RE: Monarch

199. Fracture VI



The sense of blindness and deafness was nothing new. What was absent was the feeling of clarity. That was all that separated the void that I created from the void I entered when I died. But this time the clarity was dim, muted. Like the feeling that comes seconds before drifting to sleep.

I got the sense that relaxing in this state would mean never waking up again.

With haste, I turned my focus inward. I’d avoided doing so up to this point because I wasn’t sure if I could. There weren’t any mirrors in the void, so it seemed as impossible trying to get an outside look at yourself without one. But I didn’t have eyes. There was no physical barrier restricting me from doing so. And as alien as the sensation was, as I changed direction, my perspective shifted.

Before me was a colossal mass of gray, asymmetrical malformed matter, bound by rings of ethereal blue that pulsed and bulged at strange intervals.

To be blunt, it was staggeringly ugly. Briefly, I wondered if all souls looked this way, before discarding the thought as useless. I got the sense—more intuition than logic—that the mass had once been perfectly circular, degrading over reincarnations and resets, the circular bindings served as desperate patchwork, discarding any attempt to maintain form.

Ralakos, a leader of the Enclave to whom I owed much, had implied that my soul was ancient. Reaching the end of its divine existence. Perhaps this was what he meant.

I circled the mass, an endeavor that felt as if it took entirely too long. There was no sense of scale, nothing in the void to compare the size to. It could have been as large as a tower or small as a stone. I paused, at a section of the gray mass that bulged between two strands of indigo cording that shifted violet in color. It looked unstable, but when I brushed it, felt solid enough. Beneath the two strands was a dark plate of obsidian, sitting snugly against the section where the gray material looked to be sliced open, binding the wound together. I touched it, and almost immediately felt a warm, calming presence.

Maya.

So the obsidian resulted from our bond. A piece of her soul, grafted to mine. I lingered near it in a moment of gratitude before I continued on, completing the circle. There were many scars from injuries nearly as grave as the one that’d almost killed me before the enclave, only they’d appeared to form on their own.

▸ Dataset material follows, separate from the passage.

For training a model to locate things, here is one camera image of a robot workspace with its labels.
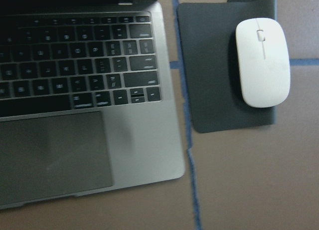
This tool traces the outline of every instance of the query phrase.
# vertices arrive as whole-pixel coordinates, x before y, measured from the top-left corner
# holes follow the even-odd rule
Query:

I moved back, confused. By now I’d completed a full circle. Judging from the pain and how quickly the injury had immobilized me, I was sure there’d be a dire looking wound, and that the wound itself would be obvious. But there was nothing.

Unsure of what else to do, I continued in the same direction, intending to retrace my path more slowly this time.

Instead of finding myself at my starting place, there was a whole other side to the mass I’d somehow missed. And as it turned out, the wound was obvious. There was a crater-sized gap, the bands of magic that held it severed, floating outward, the blue-coloring growing dim. The crater was riddled with glowing crimson lashes I assumed were the soul’s equivalent of an open wound.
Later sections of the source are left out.